2021-09-20 11:33:43

by Davidlohr Bueso

[permalink] [raw]
Subject: [PATCH -tip 0/2] locking/rwbase: Two reader optimizations

Hi,

Patch 1 is a barrier optimization that came up from the reader
fastpath ordering auditing.

Patch 2 is a resend of the previous broken patch that attempts
to use wake_q for read_unlock() slowpath.

Tested on v5.15.y-rt. Applies against tip/urgent.

Thanks!

Davidlohr Bueso (2):
locking/rwbase: Optimize rwbase_read_trylock
locking/rwbase: Lockless reader waking up a writer

kernel/locking/rtmutex.c | 19 +++++++++++++------
kernel/locking/rwbase_rt.c | 11 +++++++----
2 files changed, 20 insertions(+), 10 deletions(-)

--
2.26.2


2021-09-20 11:43:56

by Davidlohr Bueso

[permalink] [raw]
Subject: [PATCH 1/2] locking/rwbase: Optimize rwbase_read_trylock

Instead of a full barrier around the Rmw insn, micro-optimize
for weakly ordered archs such that we only provide the required
ACQUIRE semantics when taking the read lock.

Signed-off-by: Davidlohr Bueso <[email protected]>
---
kernel/locking/rwbase_rt.c | 5 ++---
1 file changed, 2 insertions(+), 3 deletions(-)

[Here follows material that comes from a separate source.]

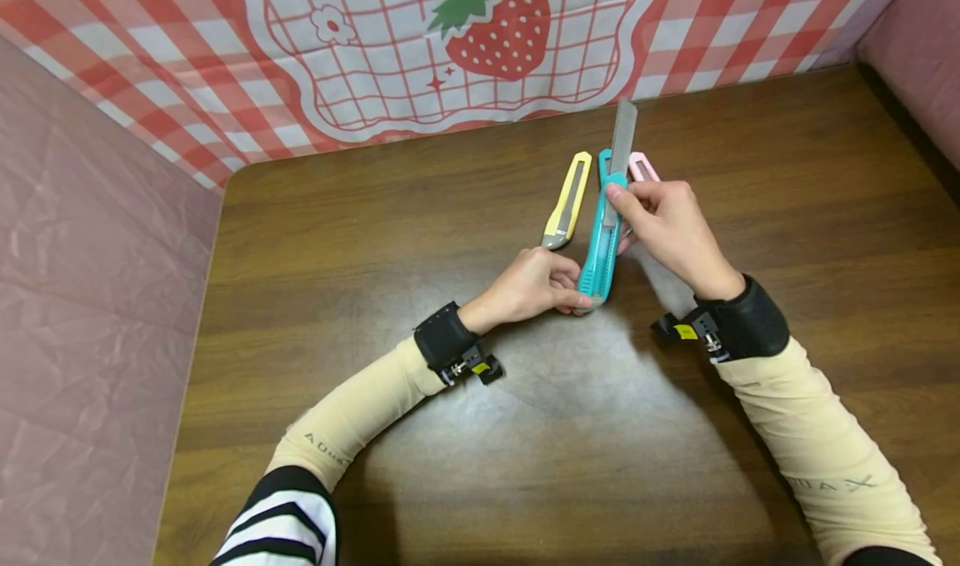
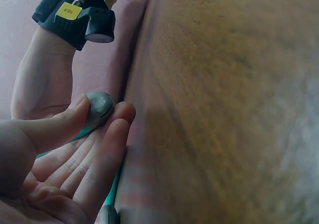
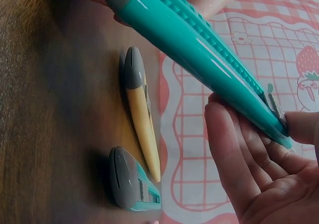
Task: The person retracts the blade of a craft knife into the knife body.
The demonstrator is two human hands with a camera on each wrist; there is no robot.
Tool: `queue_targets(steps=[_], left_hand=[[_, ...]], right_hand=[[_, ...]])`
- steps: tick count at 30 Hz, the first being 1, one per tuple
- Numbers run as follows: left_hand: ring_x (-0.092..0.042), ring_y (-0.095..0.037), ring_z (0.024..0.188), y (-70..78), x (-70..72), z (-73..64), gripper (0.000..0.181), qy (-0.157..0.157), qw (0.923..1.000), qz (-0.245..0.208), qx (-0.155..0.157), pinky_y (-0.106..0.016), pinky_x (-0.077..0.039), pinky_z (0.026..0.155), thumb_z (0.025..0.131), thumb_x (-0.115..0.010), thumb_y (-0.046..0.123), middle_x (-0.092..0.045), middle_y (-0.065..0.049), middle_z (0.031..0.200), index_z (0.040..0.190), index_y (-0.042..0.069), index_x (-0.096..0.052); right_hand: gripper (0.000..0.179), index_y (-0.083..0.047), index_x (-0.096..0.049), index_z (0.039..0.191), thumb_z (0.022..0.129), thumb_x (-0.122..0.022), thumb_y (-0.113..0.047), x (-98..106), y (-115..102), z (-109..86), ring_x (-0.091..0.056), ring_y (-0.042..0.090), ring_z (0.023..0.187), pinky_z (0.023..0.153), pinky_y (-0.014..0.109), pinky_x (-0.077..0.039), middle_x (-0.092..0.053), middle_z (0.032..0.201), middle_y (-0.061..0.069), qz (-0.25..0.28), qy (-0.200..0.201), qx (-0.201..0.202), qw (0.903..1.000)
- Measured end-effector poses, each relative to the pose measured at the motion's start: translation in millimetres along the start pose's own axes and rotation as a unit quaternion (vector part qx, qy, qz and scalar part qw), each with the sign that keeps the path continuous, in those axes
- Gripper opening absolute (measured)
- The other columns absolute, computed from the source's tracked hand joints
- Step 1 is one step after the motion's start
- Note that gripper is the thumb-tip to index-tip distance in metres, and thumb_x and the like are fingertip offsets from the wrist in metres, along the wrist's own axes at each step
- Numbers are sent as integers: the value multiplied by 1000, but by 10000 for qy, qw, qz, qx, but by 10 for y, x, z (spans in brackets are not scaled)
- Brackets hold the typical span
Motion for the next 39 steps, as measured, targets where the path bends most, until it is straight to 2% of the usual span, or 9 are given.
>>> queue_targets(steps=[7, 11, 16, 20, 23, 27, 32, 36, 39], left_hand=[[-64, -14, 59, 34, 9, -12, 12, 92, 9996, -201, 170, -31, -59, 56, 78, -75, 13, -69, -6, 71, 77, 5, -67], [-65, -22, 63, 187, 26, -69, 11, 95, 9991, -313, 251, -39, -59, 61, 79, -73, 6, -69, -15, 74, 79, -2, -66], [-64, -20, 62, 312, 45, -121, 10, 108, 9992, -120, 356, -35, -59, 60, 79, -72, 5, -68, -12, 72, 78, -2, -65], [-64, -16, 60, 159, 17, -63, 11, 55, 9996, -178, 227, -30, -59, 57, 79, -74, 11, -68, -6, 69, 77, 3, -66], [-63, -14, 59, 47, 5, -21, 12, 72, 9995, -296, 132, -29, -59, 55, 78, -75, 14, -68, -4, 68, 77, 6, -67], [-63, -13, 58, 42, 21, -21, 11, 135, 9992, -342, 148, -30, -59, 55, 78, -75, 12, -69, -7, 69, 79, 4, -67], [-65, -15, 62, 47, 41, -18, 10, 118, 9984, -531, 138, -31, -60, 58, 79, -74, 10, -69, -7, 73, 82, 2, -67], [-65, -16, 63, 44, 56, -10, 10, 149, 9979, -616, 101, -31, -60, 58, 80, -72, 8, -69, -6, 74, 84, 2, -66], [-65, -14, 63, 45, 65, -5, 10, 181, 9986, -494, 10, -30, -59, 59, 81, -72, 9, -68, -5, 74, 85, 3, -65]], right_hand=[[27, 2, -66, 87, 94, -56, -22, 17, -54, -4, -59, 19, 49, 44, 15, -48, -62, 65, 14, -123, 70, 79, 9999], [23, 2, -66, 89, 93, -57, -19, 19, -86, -15, -58, 15, 52, 46, 12, -49, -61, 70, 12, -166, 79, 142, 9997], [22, 1, -66, 89, 92, -58, -19, 24, -112, -21, -57, 15, 55, 48, 11, -49, -61, 71, 11, -235, 108, 227, 9994], [25, 2, -65, 84, 92, -59, -21, 37, -121, -24, -57, 19, 55, 48, 12, -47, -60, 68, 12, -366, 171, 267, 9988], [21, 1, -64, 88, 91, -60, -19, 18, -110, -24, -57, 20, 56, 47, 12, -46, -61, 70, 12, -331, 66, 267, 9991], [16, 0, -63, 91, 90, -62, -16, -17, -111, -29, -55, 16, 55, 45, 13, -43, -62, 70, 12, -303, -65, 302, 9991], [15, 3, -62, 86, 91, -59, -11, -2, -238, -44, -50, 10, 50, 44, 12, -39, -58, 66, 14, -307, 144, 386, 9987], [17, 7, -61, 89, 92, -57, -9, 23, -354, -65, -53, 11, 52, 47, 11, -45, -59, 71, 16, -134, 269, 376, 9988], [17, 6, -62, 92, 92, -57, -10, 24, -284, -42, -56, 12, 54, 49, 11, -48, -61, 74, 14, -9, 297, 349, 9990]])
Point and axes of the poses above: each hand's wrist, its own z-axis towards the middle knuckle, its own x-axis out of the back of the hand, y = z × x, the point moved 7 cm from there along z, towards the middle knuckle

diff --git a/kernel/locking/rwbase_rt.c b/kernel/locking/rwbase_rt.c
index 88191f6e252c..a9034784a5a0 100644
--- a/kernel/locking/rwbase_rt.c
+++ b/kernel/locking/rwbase_rt.c
@@ -59,8 +59,7 @@ static __always_inline int rwbase_read_trylock(struct rwbase_rt *rwb)
* set.
*/
for (r = atomic_read(&rwb->readers); r < 0;) {
- /* Fully-ordered if cmpxchg() succeeds, provides ACQUIRE */
- if (likely(atomic_try_cmpxchg(&rwb->readers, &r, r + 1)))
+ if (likely(atomic_try_cmpxchg_acquire(&rwb->readers, &r, r + 1)))
return 1;
}
return 0;
@@ -183,7 +182,7 @@ static inline void __rwbase_write_unlock(struct rwbase_rt *rwb, int bias,

/*
* _release() is needed in case that reader is in fast path, pairing
- * with atomic_try_cmpxchg() in rwbase_read_trylock(), provides RELEASE
+ * with atomic_try_cmpxchg_acquire() in rwbase_read_trylock().
*/
(void)atomic_add_return_release(READER_BIAS - bias, &rwb->readers);
raw_spin_unlock_irqrestore(&rtm->wait_lock, flags);
--
2.26.2

2021-09-20 11:44:14

by Davidlohr Bueso

[permalink] [raw]
Subject: [PATCH 2/2] locking/rwbase: Lockless reader waking up a writer

Use the RT-lock safe wake_q to allow waking up the writer
without having to hold the wait_lock across the operation.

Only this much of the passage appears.